In der Siegburger Straße 24
wohnte einst ein Steuereinnehmer, der morgens lange schlief. Ihm gegenüber
lebte ein fleißiger Schneider, der als Zubrot zu seinem kargen Lohn Singvogel züchtete,
die er in ihren Käfigen vor seinem Fenster präsentierte. Den Steuereinnehmer
störte der fröhliche Gesang in seinem Morgenschlaf. Trotz aller Zornesausbrüche
und Drohungen konnte er den Schneider nicht bewegen, auf seine gefederten Sänger
zu verzichten.
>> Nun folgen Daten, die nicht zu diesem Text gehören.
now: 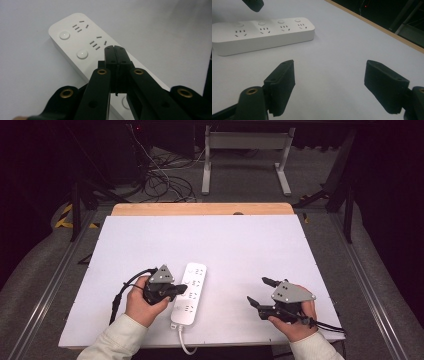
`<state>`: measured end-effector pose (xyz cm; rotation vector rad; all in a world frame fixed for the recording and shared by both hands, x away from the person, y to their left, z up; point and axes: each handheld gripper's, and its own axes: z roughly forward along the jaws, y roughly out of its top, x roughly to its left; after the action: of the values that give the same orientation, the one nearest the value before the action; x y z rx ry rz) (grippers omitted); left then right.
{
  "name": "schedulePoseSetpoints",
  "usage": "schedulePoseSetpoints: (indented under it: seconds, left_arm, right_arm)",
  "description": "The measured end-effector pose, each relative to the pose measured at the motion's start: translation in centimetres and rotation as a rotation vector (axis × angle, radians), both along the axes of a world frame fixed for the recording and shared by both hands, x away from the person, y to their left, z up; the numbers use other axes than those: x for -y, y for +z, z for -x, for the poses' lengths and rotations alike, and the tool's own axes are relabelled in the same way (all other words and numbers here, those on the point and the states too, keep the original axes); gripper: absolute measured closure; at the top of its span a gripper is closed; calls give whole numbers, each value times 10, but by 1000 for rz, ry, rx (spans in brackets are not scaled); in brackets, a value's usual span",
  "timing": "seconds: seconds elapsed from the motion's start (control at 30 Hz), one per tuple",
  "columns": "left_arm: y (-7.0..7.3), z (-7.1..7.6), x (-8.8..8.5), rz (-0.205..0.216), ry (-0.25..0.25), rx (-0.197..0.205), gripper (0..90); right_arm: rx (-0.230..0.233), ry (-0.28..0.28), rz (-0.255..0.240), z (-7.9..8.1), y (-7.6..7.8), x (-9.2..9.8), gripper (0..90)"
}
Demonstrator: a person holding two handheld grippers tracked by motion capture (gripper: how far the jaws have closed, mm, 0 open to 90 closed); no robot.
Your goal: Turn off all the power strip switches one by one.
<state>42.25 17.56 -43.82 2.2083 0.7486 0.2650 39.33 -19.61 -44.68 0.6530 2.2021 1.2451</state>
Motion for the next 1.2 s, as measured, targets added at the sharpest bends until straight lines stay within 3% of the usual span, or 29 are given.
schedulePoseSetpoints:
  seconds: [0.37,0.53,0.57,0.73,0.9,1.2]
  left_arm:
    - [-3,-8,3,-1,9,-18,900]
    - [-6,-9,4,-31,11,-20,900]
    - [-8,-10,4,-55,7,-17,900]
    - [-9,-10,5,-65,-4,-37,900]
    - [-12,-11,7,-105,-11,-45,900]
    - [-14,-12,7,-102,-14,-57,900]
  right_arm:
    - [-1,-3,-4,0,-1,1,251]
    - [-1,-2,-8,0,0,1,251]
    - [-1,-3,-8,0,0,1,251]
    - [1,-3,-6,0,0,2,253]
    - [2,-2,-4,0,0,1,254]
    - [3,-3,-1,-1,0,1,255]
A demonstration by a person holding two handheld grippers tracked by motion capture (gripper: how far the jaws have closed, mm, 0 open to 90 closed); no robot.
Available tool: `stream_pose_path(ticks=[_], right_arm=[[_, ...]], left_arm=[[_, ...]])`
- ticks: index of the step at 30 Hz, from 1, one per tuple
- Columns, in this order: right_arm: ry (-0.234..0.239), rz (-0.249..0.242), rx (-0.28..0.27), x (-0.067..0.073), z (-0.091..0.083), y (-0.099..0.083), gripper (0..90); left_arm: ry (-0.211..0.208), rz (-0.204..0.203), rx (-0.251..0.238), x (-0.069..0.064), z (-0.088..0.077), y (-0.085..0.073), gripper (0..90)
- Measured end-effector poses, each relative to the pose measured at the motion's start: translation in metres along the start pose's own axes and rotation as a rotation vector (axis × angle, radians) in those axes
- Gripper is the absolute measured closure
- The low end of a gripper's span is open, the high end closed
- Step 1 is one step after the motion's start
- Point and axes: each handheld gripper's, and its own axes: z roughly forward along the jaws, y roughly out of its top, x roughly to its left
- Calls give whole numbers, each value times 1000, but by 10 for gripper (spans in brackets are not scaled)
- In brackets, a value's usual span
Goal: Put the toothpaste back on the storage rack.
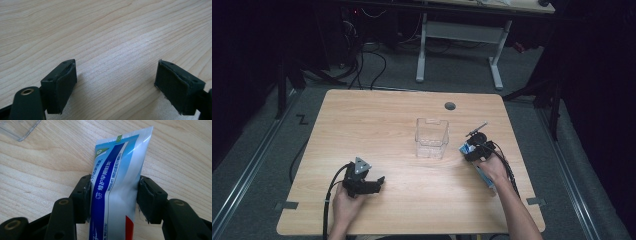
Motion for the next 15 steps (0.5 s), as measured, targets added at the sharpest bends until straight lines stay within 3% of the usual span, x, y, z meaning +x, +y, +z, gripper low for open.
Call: stream_pose_path(ticks=[15], right_arm=[[7,6,52,-4,4,5,525]], left_arm=[[1,0,1,0,0,0,179]])
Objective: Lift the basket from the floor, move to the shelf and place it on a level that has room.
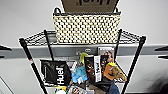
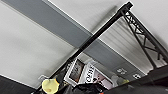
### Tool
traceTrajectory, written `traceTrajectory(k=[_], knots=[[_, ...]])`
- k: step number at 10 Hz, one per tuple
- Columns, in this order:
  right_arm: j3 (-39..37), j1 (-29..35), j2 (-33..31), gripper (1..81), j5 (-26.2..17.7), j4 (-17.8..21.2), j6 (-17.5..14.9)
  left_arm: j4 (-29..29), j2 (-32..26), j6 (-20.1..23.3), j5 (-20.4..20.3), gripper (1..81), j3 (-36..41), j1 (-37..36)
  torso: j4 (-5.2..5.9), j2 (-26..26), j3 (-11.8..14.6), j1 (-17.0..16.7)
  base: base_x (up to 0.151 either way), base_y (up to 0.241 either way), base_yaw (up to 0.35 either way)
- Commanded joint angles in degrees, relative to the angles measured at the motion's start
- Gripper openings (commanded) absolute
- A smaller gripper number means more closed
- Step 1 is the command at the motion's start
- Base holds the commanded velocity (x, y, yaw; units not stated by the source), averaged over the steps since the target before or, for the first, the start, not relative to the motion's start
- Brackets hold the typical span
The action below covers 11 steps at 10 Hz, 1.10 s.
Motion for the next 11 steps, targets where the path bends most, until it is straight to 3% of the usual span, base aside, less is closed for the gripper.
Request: traceTrajectory(k=[1, 3, 4, 9, 11], knots=[[-1.22, -1.67, 0.46, 81.1, 0.32, -0.66, -1.74, 0.65, -0.62, 2.45, -3.85, 81.1, 1.23, 3.12, 0.00, 0.00, 0.00, 0.00, 0.000, 0.000, 0.000], [-3.42, -7.04, 0.64, 81.1, 0.94, -0.66, -3.41, 0.74, -1.77, 4.12, -7.46, 81.1, 2.37, 10.33, 0.00, 0.00, 0.00, 0.00, 0.000, 0.000, 0.000], [-5.60, -10.11, 1.68, 81.1, 1.99, -0.23, -5.06, 0.39, -1.34, 4.65, -11.38, 81.1, 2.46, 15.41, 0.00, 0.00, 0.00, 0.00, 0.000, 0.000, 0.000], [-10.36, -23.19, 7.58, 81.1, 4.37, 0.04, -9.65, 0.47, 3.33, 5.00, -22.14, 81.1, 5.27, 31.67, 0.00, -0.02, 0.00, 0.00, 0.000, 0.000, 0.000], [-10.80, -28.57, 10.56, 81.1, 7.87, 0.04, -9.83, 0.74, 5.34, 5.35, -26.26, 81.1, 5.36, 37.82, 0.00, -0.02, 0.00, 0.00, 0.000, 0.000, 0.000]])
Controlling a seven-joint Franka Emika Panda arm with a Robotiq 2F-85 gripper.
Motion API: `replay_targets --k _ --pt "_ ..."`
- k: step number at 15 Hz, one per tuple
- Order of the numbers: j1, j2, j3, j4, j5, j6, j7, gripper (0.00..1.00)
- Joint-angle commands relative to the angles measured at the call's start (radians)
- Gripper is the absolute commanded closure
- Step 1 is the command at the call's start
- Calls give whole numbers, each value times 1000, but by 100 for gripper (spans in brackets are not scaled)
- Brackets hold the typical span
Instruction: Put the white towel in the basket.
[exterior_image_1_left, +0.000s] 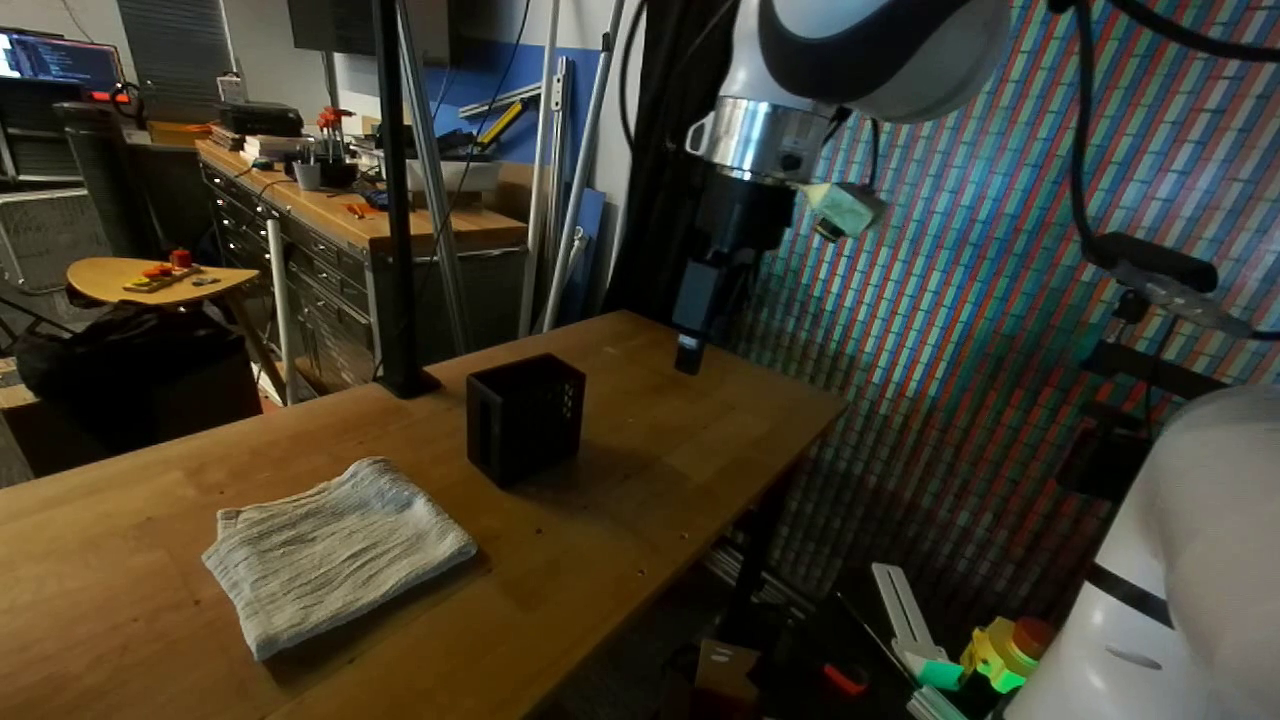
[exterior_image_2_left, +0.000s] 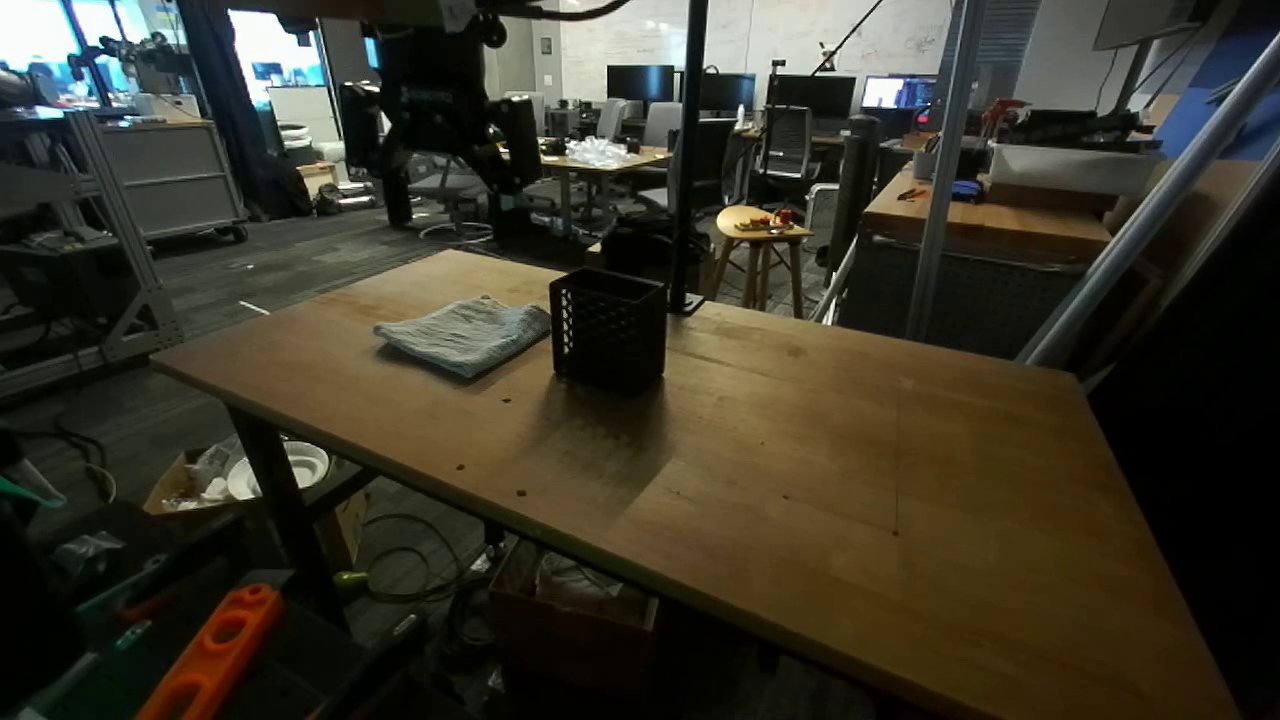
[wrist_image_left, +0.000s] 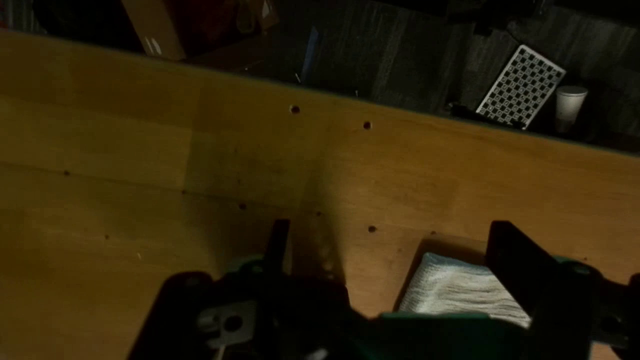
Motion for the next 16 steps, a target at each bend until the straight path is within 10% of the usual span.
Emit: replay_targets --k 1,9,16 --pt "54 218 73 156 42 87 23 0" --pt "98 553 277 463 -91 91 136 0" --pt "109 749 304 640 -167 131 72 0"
Selbst vor Gericht unterlag der Steuereinnehmer, da der Schneider
beweisen konnte, dass auch der gestrenge Richter vor seinem Fenster Singvögel
hielt. Fortan schikanierte der Steuereinnehmer den Schneider wo er nur konnte.
Eines
Tages setzte der Steuereinnehmer einen Geißbock in einen großen Vogelkorb und
hing ihn straßenwärts an sein Fenster. Da der Bock schlecht gefüttert wurde,
tönte sein Meckern über die ganze Straße. Die Leute spotteten über den
Schneider und überall wo er sich sehen ließ, scholl ihm ein lautes "Schneidermeckmeckmeck"
entgegen.
Während
dieser Zeit entdeckten Gertrud, die Tochter des Schneiders, und Fritz, der Sohn
des Steuereinnehmers, ihre Zuneigung. Heimlich trafen sich die Beiden, da ihre Väter
nichts von der Liebe bemerken sollten.
Nach
14 Tagen verendete der Geißbock und der Schneider atmete erleichtert auf. Doch
seine Freude währte nicht lange. Der Steuereinnehmer hatte einen steinernen Bock
anfertigen und über seiner Haustur anbringen lassen.
Da
merkte der Schneider, dass er den kürzeren gezogen hatte. Er versprach den
Verzicht auf all seine gefiederten Freunde, wenn sein Gegenüber nur das grässliche
Bockbild wieder entfernen ließe. Doch alles Bitten war vergebens und mehr als
je zuvor ergossen sich Spott und Hohn über den Schneidermeister. Eines Tages
verließ er mit seiner Familie die Siegburger Straße und Deutz.
Viele
Jahre später kehrte die Tochter des Schneiders zurück, ersteigerte das Haus
des inzwischen verstorbenen Steuereinnehmers und heiratete ihre Jugendliebe.